Social systems are not engineering systems. They are messy because they are fundamentally composed of messy individuals with historical baggage to boot. You cannot create a clean top-down plan without it looking like Soviet-style communism. Democracy is messy and requires give and take and negotiation, compromise, and horse-trading between all the thousands of different stakeholders and groups. You cannot clean that up with an engineering schematic. You're falling into the trap that all ideologues fall into.


I don't think there is any good or service for which we have transcended "scarcity".

Even with food production, actually manufacturing food is dirt cheap now, but it's the transportation and logistics that's the hard part — I.e. the scarcity is in the supply chain. The pricing system works remarkably well at addressing this scarcity, provided the buyer has money to pay for things. Per the OP, the diminishing returns might be overcome by fixing the "buyer does not have money to pay for things" constraint.


When you have manufacturing moving almost to the other side of the globe in order to increase profits I think it is hard to see how there is a transportation and logistics scarcity. Most of the scarcity I see is artificially induced by the people that want more profits. Removing money from the equation and just leaving the resources, I don't see much scarcity.. maybe in some battery components and such, but certainly not in housing, electricity, food and water. It's just that under the current system, if there is no profit to be made, then it doesn't happen. Same reason we haven't colonized the moon and mars.


> Most of the scarcity I see is artificially induced by the people that want more profits

There's just no empirical evidence for this. The general profit margin for most enterprises in competitive markets is between 5-10%. For food it's actually much, much less than that, but let's use the higher figure for the sake of your case. Even in a world with 0 profits, if you produced everything at cost and redirected profits to more production, you would only be able to meet the needs of 10% more people, at best. And that also ignores that without profit, there's no incentive for people to actually start the enterprises that have resulted in our current levels of production.

> Removing money from the equation and just leaving the resources, I don't see much scarcity

The scarcity is in the labor. We absolutely have the raw materials to make stuff for everyone, but you need to convince the factory worker to show up everyday, the ship operator, the strategic planner, high skill workers, etc to all move where needs aren't being met and actually show up to work. In that regard, we absolutely have a scarcity.

> It's just that under the current system, if there is no profit to be made, then it doesn't happen. Same reason we haven't colonized the moon and mars.
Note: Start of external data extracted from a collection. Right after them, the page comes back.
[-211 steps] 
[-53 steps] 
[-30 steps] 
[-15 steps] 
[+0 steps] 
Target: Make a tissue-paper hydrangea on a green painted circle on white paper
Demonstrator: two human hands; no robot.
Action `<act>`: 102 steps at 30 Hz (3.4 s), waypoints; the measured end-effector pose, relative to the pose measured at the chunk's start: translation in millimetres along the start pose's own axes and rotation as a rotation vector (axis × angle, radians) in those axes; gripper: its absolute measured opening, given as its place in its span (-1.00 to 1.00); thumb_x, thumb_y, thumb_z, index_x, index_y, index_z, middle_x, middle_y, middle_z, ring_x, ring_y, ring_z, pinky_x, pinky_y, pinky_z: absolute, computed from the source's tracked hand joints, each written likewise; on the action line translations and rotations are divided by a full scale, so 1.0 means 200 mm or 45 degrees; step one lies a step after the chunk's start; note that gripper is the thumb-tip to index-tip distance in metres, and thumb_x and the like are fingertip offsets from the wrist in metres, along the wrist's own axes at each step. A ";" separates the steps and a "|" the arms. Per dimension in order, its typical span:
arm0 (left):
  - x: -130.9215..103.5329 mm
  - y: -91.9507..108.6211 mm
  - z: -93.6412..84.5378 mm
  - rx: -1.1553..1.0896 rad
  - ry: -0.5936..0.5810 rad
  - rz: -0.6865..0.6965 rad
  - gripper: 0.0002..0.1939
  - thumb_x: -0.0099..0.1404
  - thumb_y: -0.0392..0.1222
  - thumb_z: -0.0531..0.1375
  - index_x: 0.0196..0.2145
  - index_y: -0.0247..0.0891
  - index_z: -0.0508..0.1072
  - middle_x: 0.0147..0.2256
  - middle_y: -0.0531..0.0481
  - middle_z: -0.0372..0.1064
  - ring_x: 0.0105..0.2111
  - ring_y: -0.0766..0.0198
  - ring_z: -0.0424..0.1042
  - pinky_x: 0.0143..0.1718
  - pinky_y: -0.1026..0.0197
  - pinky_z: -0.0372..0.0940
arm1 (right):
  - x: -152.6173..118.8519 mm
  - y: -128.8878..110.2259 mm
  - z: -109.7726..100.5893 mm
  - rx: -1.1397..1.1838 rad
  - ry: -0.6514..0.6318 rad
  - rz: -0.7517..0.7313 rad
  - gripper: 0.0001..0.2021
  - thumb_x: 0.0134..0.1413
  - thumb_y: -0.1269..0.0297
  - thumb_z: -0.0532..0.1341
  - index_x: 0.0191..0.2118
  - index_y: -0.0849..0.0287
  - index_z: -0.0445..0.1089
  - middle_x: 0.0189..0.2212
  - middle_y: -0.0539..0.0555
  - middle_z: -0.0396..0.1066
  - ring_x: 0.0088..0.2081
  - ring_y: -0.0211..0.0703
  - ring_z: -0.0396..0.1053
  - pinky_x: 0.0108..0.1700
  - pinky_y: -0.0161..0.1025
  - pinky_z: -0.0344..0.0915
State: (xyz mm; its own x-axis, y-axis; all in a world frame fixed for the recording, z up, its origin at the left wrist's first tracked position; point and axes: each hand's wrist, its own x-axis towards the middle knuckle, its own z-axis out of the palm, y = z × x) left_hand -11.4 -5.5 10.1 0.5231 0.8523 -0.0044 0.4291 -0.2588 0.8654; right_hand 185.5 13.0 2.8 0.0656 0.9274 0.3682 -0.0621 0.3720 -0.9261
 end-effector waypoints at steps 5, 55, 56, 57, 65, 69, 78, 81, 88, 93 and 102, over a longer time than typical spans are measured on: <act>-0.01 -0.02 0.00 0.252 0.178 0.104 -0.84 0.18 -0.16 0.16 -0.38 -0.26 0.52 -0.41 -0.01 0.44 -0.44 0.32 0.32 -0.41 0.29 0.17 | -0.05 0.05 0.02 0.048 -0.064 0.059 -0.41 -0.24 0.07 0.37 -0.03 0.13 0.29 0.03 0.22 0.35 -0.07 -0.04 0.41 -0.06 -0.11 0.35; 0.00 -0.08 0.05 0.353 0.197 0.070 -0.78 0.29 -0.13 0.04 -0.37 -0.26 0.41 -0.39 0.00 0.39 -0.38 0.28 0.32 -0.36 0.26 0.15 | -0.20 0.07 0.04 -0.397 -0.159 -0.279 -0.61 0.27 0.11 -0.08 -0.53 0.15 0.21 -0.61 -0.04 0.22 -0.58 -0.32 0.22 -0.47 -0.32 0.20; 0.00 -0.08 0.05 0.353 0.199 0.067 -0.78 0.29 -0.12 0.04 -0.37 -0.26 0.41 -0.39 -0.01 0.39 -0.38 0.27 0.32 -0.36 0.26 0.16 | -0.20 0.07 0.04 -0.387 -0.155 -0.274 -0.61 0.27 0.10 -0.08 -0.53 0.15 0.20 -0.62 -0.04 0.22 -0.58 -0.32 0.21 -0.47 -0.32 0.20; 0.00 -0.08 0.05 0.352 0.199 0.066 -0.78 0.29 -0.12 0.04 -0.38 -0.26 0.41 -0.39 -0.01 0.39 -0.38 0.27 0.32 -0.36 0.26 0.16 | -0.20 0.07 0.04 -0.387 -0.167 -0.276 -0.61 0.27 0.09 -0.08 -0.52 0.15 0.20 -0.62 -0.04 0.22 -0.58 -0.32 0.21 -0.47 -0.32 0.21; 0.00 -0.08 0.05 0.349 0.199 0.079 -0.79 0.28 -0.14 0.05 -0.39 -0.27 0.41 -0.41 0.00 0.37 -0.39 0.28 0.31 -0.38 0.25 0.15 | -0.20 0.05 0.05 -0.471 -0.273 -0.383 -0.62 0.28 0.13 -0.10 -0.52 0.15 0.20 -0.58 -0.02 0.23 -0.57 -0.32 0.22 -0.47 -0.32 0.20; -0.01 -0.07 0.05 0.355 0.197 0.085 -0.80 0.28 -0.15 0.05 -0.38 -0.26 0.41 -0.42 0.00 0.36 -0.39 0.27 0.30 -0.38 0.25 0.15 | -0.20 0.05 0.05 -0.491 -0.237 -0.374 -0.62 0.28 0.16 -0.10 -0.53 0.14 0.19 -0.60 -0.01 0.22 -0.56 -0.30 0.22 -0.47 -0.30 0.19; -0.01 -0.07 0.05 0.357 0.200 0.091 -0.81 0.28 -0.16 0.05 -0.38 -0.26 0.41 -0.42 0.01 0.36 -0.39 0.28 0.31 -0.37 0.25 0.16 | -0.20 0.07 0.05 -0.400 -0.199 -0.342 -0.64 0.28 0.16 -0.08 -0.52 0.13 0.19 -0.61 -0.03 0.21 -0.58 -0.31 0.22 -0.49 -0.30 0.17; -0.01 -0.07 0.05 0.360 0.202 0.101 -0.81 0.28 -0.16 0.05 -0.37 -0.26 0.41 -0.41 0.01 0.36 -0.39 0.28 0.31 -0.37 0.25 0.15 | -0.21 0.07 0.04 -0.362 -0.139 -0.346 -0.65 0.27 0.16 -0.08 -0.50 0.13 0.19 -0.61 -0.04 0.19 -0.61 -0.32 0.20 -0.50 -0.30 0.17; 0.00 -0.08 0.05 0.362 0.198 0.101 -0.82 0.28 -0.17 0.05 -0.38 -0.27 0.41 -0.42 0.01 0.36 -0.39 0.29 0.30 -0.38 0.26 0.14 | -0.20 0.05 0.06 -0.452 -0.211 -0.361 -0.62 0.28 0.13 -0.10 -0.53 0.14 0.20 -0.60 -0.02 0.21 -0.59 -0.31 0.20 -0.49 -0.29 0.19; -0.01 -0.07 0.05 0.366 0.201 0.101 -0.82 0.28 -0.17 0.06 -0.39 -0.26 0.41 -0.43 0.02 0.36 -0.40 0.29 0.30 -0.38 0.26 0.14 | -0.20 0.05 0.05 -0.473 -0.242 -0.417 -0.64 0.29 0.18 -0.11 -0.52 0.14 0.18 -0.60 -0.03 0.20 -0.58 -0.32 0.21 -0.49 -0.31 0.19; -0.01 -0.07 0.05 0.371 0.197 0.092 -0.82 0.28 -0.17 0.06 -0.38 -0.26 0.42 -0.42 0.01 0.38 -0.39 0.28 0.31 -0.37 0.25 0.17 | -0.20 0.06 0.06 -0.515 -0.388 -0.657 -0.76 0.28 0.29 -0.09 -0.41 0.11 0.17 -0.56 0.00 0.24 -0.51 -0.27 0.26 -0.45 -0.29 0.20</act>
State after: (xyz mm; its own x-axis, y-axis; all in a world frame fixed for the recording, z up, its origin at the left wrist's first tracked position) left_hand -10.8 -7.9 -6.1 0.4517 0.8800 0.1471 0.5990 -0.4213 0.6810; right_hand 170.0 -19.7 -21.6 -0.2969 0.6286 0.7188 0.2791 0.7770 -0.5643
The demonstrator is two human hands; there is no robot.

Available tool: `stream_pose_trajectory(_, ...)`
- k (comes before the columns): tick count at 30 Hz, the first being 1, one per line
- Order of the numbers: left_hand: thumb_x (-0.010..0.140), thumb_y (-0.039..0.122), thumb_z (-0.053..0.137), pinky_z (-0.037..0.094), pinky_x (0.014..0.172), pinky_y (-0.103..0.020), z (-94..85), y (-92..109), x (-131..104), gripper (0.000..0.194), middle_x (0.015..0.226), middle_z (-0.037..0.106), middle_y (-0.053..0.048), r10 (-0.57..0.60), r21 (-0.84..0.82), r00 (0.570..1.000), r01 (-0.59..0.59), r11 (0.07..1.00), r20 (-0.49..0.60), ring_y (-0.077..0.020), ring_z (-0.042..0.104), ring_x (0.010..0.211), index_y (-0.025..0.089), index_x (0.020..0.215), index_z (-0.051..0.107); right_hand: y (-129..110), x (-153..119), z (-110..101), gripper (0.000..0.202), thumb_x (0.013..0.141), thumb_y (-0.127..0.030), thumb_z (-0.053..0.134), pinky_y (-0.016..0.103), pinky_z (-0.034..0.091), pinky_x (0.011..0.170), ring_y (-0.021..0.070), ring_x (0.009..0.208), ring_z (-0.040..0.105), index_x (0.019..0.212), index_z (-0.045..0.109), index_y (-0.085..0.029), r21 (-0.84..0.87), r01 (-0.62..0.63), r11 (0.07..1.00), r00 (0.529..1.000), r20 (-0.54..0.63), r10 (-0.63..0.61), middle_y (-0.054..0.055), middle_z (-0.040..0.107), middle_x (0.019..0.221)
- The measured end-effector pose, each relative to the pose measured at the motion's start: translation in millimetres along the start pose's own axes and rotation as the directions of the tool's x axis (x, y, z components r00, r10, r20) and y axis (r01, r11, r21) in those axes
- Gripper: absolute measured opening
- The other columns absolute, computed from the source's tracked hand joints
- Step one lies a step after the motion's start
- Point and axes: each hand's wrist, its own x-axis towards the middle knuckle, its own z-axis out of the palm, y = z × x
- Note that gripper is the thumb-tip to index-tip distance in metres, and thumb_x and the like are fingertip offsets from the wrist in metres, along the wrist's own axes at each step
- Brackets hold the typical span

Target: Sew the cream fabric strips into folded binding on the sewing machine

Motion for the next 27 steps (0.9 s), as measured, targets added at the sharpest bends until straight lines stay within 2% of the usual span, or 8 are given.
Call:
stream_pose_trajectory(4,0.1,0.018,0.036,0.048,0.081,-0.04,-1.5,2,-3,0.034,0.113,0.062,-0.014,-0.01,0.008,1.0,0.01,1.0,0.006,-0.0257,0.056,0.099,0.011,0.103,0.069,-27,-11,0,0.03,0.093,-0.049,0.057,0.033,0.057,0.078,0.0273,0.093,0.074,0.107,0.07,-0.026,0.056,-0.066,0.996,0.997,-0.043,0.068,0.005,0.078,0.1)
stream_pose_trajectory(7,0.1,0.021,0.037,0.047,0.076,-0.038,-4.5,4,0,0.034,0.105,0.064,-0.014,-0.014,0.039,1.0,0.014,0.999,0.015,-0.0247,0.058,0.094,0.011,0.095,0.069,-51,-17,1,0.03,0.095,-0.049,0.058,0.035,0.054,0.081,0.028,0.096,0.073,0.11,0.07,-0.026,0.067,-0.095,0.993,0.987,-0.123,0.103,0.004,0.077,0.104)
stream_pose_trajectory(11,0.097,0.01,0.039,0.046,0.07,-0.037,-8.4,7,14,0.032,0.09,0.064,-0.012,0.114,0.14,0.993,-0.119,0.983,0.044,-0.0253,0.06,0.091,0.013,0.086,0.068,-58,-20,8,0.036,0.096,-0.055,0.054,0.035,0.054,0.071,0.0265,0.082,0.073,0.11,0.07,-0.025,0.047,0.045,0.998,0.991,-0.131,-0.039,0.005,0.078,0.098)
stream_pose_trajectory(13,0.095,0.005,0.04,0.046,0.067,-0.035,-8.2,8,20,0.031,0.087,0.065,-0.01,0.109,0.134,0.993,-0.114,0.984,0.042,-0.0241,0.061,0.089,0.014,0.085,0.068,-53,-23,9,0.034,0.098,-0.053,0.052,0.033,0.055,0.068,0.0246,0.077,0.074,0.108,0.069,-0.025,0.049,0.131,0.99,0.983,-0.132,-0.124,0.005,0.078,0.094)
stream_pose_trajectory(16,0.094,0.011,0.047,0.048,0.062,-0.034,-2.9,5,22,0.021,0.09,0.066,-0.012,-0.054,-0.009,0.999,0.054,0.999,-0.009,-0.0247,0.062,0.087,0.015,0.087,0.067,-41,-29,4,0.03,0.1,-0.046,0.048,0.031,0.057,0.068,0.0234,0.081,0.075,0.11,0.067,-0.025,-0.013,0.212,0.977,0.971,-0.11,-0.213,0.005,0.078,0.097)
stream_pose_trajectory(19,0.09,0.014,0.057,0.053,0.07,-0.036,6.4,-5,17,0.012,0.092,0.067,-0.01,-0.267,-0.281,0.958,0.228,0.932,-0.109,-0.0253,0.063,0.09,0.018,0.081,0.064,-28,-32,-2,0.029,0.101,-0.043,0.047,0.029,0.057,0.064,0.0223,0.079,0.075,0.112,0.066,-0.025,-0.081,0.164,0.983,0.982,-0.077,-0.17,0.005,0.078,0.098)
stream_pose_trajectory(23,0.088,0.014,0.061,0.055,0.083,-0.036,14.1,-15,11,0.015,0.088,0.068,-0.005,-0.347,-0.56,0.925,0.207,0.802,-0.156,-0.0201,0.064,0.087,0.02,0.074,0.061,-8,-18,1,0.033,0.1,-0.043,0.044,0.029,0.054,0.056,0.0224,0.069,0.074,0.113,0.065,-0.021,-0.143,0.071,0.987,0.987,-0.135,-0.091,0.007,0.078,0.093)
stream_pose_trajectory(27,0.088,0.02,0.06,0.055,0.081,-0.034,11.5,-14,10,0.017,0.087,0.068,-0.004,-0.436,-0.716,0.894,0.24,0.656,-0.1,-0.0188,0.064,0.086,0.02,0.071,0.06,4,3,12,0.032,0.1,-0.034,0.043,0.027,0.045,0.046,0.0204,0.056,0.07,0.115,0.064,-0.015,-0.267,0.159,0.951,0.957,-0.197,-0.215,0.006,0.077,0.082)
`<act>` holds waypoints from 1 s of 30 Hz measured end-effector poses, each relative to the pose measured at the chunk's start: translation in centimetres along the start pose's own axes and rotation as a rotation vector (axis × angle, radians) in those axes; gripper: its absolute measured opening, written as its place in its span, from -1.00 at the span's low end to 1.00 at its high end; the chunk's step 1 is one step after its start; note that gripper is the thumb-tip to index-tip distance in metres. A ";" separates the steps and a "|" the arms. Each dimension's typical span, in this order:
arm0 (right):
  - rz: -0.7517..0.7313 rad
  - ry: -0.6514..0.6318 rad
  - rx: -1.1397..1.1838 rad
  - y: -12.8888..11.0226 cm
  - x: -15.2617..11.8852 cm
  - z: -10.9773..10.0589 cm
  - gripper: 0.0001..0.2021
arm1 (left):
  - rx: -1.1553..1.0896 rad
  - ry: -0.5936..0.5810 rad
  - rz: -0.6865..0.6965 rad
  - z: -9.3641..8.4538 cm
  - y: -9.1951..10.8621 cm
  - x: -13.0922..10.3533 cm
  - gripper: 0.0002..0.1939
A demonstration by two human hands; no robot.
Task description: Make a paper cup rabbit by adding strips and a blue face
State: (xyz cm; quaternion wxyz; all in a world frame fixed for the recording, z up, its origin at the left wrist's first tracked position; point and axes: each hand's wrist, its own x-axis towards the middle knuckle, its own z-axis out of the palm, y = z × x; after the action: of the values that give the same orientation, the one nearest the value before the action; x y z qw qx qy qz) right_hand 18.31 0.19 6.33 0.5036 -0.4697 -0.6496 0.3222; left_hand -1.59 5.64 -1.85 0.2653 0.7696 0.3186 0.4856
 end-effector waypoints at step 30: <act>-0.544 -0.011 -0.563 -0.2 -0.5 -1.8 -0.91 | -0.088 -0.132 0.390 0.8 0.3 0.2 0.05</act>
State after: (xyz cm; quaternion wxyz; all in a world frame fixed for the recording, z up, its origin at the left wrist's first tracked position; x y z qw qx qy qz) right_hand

This is a bit of a self-refuting point. You're exactly right, it doesn't happen if there is no profit to be made, because the profit is the incentive for the enterprises to produce and distribute the goods & services. Insofar as there exists people whose needs aren't being met, it's because they are unable to provide the incentive, I.e. the revenue, for the profit-seeking producers. The UBI is the cleanest and most straightforward solution to this problem.


== I find it very sad that we live in a society where there appears to be no way of gracefully changing fundamental paradigms.==

People who have benefited from this paradigm have most of the power and aren’t going to give it up easily. Typically, things need to get very bad before significant changes are made.